Banquetes
En los simposios se bebe siempre vino e inspirados por el licor los concurrentes debaten sobre el amor y sus diversas formas, sobre la amistad o sobre los consuelos del arte. Nada sobre política


Reconozco que cuando me llega una invitación para un simposio suelto inmediatamente un bostezo. Solía pasarme ya de joven, pero ahora se me ha agravado esta propensión. Cuando estoy solo nunca me aburro, pero en cuanto me proponen compañía, sobre todo si es docta, académica y de mi gremio, noto un retortijón de hastío. Culpa mía, por supuesto, y de nadie más. Sin embargo, reconozco que esa palabra, simposio, tiene ecos muy gratos para cualquiera que guarde reminiscencias clásicas, aunque sean tan culpablemente insuficientes como las mías. En otro tiempo… en Atenas… en la antigua Roma… en la utópica Isla de los Felices… Sí, ha habido simposios que verdaderamente merecieron la pena o por lo menos eso dicen Platón, Jenofonte, Luciano, Plutarco… De ellos da cuenta el maestro Carlos García Gual en su libro Simposios y banquetes griegos (Alfabeto), gracias al cual podemos escuchar a Sócrates o Aristófanes, burlarnos con el satírico Luciano de los filósofos fatuos y pendencieros o invitar a las más bellas hetairas (por favor, no se amontonen) a compartir nuestro triclinio.
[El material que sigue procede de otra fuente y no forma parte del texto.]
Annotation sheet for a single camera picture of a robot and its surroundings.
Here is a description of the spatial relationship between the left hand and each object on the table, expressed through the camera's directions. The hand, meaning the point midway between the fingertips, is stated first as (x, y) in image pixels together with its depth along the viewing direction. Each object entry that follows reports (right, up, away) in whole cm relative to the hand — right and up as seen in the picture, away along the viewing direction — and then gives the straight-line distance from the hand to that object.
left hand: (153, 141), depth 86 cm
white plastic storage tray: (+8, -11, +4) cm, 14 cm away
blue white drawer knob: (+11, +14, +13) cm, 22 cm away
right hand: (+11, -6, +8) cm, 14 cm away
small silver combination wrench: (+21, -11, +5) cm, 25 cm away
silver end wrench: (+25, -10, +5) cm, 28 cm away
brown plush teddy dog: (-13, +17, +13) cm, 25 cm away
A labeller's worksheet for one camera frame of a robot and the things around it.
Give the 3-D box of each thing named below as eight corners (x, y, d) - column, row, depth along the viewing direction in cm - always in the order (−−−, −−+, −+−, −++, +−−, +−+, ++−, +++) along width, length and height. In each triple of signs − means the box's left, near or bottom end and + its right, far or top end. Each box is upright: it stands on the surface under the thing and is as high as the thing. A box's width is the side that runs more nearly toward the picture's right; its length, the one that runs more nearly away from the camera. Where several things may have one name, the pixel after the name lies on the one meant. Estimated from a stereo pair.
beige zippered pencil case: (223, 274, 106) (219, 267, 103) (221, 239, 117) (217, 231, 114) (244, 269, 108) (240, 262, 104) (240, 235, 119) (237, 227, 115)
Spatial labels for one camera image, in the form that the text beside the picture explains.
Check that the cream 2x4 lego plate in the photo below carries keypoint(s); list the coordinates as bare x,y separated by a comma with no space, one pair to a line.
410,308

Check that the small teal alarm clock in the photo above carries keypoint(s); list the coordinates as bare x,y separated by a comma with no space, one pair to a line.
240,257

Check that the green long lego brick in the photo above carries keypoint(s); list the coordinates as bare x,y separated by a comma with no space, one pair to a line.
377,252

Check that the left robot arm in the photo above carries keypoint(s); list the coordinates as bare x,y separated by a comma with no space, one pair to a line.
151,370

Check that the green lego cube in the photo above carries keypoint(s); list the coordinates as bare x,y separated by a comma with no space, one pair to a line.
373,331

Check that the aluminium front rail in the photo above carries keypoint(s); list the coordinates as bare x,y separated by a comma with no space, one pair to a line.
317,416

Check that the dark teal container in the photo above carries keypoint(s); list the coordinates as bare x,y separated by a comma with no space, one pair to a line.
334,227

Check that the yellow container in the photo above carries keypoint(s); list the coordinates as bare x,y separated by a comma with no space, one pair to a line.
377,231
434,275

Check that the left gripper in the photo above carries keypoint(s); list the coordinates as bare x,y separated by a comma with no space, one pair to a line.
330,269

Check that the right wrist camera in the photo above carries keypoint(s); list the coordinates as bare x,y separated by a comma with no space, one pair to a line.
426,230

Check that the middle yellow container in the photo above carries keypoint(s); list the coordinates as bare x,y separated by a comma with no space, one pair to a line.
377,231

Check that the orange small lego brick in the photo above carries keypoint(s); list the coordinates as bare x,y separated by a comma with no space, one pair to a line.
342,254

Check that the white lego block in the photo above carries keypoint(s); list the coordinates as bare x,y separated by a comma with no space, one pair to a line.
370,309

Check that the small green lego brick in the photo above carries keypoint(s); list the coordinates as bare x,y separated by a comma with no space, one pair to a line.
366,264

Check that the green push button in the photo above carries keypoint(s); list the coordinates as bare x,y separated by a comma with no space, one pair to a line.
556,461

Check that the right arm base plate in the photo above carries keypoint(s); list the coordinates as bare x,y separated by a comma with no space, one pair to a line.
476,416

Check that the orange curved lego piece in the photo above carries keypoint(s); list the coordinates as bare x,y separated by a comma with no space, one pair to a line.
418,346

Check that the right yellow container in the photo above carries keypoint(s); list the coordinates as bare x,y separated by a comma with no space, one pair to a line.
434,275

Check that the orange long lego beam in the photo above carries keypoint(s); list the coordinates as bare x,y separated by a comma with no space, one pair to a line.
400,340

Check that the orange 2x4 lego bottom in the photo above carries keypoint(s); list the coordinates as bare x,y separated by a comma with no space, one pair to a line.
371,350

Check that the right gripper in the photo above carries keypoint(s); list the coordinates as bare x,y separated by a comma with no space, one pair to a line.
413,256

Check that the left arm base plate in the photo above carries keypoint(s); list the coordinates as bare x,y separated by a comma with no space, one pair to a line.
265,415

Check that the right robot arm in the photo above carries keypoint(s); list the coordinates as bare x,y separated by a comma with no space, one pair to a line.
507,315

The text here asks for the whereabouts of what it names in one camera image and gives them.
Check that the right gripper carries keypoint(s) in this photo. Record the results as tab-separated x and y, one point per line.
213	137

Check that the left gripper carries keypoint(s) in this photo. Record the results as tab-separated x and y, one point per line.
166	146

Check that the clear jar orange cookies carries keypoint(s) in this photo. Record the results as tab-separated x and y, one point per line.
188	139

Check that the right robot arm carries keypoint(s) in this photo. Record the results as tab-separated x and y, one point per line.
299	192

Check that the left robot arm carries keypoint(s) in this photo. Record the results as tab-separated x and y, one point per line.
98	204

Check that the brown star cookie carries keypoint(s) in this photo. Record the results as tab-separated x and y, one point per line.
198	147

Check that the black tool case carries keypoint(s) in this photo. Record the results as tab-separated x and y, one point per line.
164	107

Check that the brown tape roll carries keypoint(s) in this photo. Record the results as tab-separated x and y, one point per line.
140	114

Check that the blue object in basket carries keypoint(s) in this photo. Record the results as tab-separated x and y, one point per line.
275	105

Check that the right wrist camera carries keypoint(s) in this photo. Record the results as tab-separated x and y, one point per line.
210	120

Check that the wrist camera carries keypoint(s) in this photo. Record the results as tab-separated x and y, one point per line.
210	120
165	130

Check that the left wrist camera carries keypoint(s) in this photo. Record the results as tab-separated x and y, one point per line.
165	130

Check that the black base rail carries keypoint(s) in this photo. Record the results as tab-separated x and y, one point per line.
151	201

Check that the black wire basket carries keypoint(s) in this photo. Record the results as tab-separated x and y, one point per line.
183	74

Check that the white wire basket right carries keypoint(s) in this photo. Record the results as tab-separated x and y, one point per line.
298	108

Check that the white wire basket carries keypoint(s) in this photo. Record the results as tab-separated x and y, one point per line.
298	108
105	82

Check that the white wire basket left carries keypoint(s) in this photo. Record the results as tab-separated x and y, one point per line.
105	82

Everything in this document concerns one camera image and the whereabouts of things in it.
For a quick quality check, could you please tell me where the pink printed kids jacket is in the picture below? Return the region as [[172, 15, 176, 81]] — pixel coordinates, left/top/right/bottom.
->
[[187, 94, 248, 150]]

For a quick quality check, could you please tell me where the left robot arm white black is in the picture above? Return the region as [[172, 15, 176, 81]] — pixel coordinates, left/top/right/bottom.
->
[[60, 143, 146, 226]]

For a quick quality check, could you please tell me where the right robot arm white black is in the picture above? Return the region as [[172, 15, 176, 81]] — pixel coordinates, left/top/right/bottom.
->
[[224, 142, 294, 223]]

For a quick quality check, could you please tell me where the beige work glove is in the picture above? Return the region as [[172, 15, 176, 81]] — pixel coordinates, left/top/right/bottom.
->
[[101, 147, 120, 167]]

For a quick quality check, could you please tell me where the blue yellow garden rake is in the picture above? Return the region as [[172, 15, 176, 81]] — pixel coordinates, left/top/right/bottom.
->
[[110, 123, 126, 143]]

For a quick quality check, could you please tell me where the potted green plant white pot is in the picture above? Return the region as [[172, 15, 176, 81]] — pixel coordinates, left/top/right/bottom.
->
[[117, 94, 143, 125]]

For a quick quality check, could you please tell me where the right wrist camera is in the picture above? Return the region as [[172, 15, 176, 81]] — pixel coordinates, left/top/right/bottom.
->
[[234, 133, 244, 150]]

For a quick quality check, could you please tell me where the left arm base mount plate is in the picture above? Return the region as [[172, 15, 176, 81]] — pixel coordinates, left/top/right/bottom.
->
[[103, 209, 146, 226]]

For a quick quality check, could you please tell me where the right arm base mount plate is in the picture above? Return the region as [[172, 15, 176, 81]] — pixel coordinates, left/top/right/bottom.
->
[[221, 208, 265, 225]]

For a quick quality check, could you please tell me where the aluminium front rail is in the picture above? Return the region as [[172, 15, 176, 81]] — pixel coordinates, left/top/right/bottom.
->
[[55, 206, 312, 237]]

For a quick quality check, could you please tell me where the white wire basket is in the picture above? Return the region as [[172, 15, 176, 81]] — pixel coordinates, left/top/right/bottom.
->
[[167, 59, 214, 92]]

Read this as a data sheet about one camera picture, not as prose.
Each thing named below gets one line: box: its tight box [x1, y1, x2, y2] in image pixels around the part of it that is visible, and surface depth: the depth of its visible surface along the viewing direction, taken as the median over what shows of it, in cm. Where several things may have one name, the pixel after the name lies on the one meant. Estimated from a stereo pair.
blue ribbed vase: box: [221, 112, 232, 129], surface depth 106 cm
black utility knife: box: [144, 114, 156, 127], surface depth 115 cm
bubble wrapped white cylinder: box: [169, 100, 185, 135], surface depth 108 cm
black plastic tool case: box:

En los simposios se bebe siempre vino, más o menos aguado según el tono que se pretenda alcanzar, e inspirados por el licor (la sobriedad no inspira nada, por eso puede llegar a ser obligatoria) los concurrentes debaten sobre el amor y sus diversas formas, sobre la amistad o sobre los consuelos del arte. Nada sobre política, nada sobre ciencia y lógica. La forma más radical pero no desdeñable del simposio es la orgía, porque en ella se practica más de lo que se discute. García Gual menciona la que se cuenta en Quo vadis? de Sienkiewicz, yo añadiría la que aparece en Afrodita de Pierre Loüys. Y suscribo el precepto citado por Luciano: “Odio beber con quien recuerda”.